April was able to work for two forestry research cooperatives during her time as a graduate assistant at NCSU. 

“We would do intensive field work in small teams in different parts of the South,” she says. “One time, we were in Alabama in July outside and we were dying from the heat. So, I went and bought Popsicles for everybody. Basically, I said, ‘Go measure this rep, and then you can have a Popsicle’ to keep the team high-spirited and keep them going.”

April has a lot of fond memories of her time at NCSU, but it’s mostly because she truly loves the work.  

“It’s really fascinating to me to be able to take a living organism and correlate that to math, and then take that math and play with it and make projections with it,” she says. “It was the coupling of analytical skills with being outside in the fresh air—it was challenging. I am one of those personalities that need to be challenged and forestry fit the bill.” 

Women Welcome in Forestry

April was the first woman to graduate from Appalachian State with an environmental science degree, so she’s used to being the only woman in her classes. When she got to forestry school at NCSU, it wasn’t much different. 

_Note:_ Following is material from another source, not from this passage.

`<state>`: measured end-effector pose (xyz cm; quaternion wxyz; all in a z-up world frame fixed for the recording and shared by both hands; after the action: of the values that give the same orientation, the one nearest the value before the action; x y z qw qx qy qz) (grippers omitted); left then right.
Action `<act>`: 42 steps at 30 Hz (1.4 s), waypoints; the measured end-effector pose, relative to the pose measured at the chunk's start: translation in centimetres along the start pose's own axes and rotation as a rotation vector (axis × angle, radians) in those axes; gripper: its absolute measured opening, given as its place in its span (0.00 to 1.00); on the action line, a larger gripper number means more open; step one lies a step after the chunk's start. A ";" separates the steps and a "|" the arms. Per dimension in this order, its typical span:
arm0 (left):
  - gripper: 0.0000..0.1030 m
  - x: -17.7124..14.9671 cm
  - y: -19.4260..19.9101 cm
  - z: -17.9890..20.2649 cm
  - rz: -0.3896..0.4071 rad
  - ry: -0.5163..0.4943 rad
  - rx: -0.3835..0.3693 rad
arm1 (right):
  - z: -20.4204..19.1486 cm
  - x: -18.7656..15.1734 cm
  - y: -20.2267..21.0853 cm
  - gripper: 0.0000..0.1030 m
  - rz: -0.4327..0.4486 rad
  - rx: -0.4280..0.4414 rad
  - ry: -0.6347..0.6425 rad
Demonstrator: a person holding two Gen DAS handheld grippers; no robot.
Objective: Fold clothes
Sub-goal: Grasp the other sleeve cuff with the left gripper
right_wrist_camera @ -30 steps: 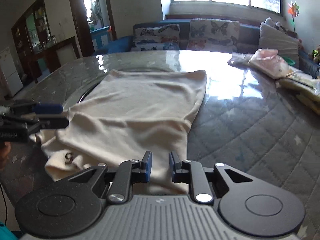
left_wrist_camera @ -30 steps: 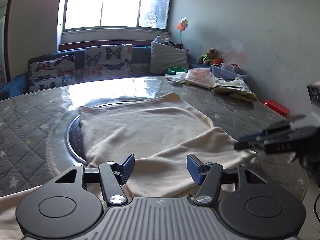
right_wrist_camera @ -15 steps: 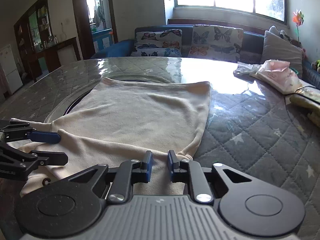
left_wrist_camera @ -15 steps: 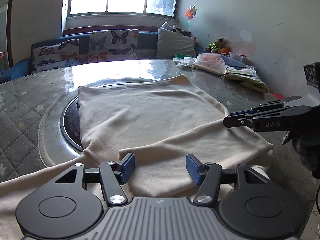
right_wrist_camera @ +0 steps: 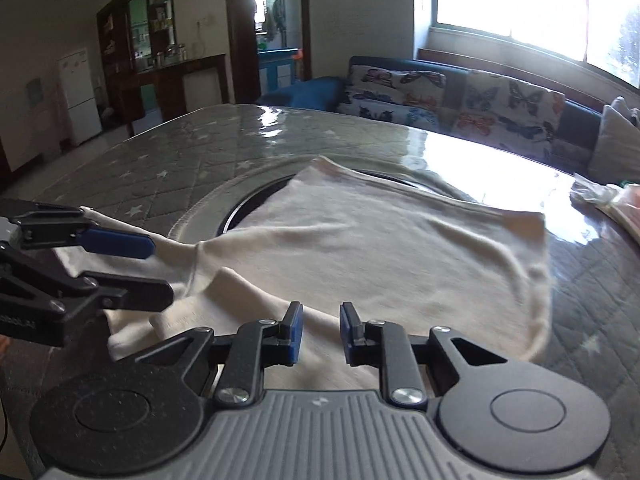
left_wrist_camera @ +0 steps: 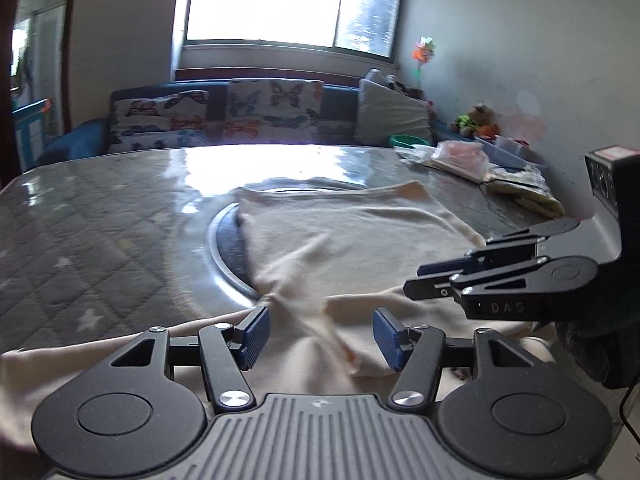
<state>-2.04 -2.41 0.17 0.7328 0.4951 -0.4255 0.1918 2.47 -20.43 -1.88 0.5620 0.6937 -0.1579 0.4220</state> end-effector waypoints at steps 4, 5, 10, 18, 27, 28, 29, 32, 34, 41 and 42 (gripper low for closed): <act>0.59 -0.2 1.6 -3.0 0.017 0.052 0.085 | -2.3 0.2 -1.6 0.19 -0.018 0.031 0.043; 0.59 -0.3 1.9 -3.8 0.020 0.065 0.109 | -3.0 0.2 -1.9 0.19 -0.020 0.034 0.066; 0.59 -0.7 3.8 -7.7 0.040 0.123 0.234 | -5.2 0.3 0.0 0.20 0.008 0.067 0.122; 0.59 -2.4 6.2 -12.4 0.055 0.213 0.414 | -7.8 -1.3 1.0 0.21 -0.002 0.106 0.197; 0.59 -3.8 7.0 -15.6 0.030 0.297 0.538 | -6.3 0.0 2.7 0.25 0.035 0.099 0.150; 0.59 -4.0 6.9 -15.8 0.021 0.305 0.541 | -6.3 0.0 2.7 0.25 0.037 0.097 0.149; 0.59 -4.2 6.9 -16.0 0.012 0.313 0.544 | -6.2 0.0 2.8 0.26 0.039 0.095 0.148; 0.59 -4.5 6.8 -16.1 -0.005 0.327 0.542 | -6.3 0.0 2.9 0.27 0.039 0.098 0.145; 0.58 -4.7 6.7 -16.3 -0.017 0.358 0.534 | -6.4 0.0 3.0 0.28 0.040 0.099 0.144; 0.30 -5.2 7.1 -16.9 -0.022 0.399 0.555 | -6.6 0.0 3.2 0.32 0.049 0.101 0.137; 0.27 -5.2 7.2 -17.0 -0.020 0.408 0.558 | -6.6 0.0 3.2 0.32 0.050 0.100 0.134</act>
<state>-2.61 16.59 -2.54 0.6410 0.6319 -0.1968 0.3886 -2.41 -15.46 0.31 0.5251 0.6868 -0.1160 0.4889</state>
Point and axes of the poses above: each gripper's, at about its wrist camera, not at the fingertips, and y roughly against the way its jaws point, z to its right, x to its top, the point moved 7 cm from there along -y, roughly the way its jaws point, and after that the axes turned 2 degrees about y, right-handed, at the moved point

“My classes in forestry school were all guys, my professors were all men, but I was really surprised at how welcomed I was into the community,” she says. “Everyone there was so excited that I was excited about forestry. The mentorship that I received was just superb. The community as a whole is very open and they just want to foster learning. It’s really a good community.”

April thrived in forestry school.

Advice for Future Forestry Students

Now working for Rayonier out of our Andalusia, Alabama, office, April has a very simple piece of advice for students considering whether to study forestry: “Do it. You won’t regret it.” 

“It’s really that simple for those interested in forestry, looking for something fast-paced and fun. There’s math behind it, policy behind it, and it’s a good way to challenge yourself to be a better steward of the environment too.”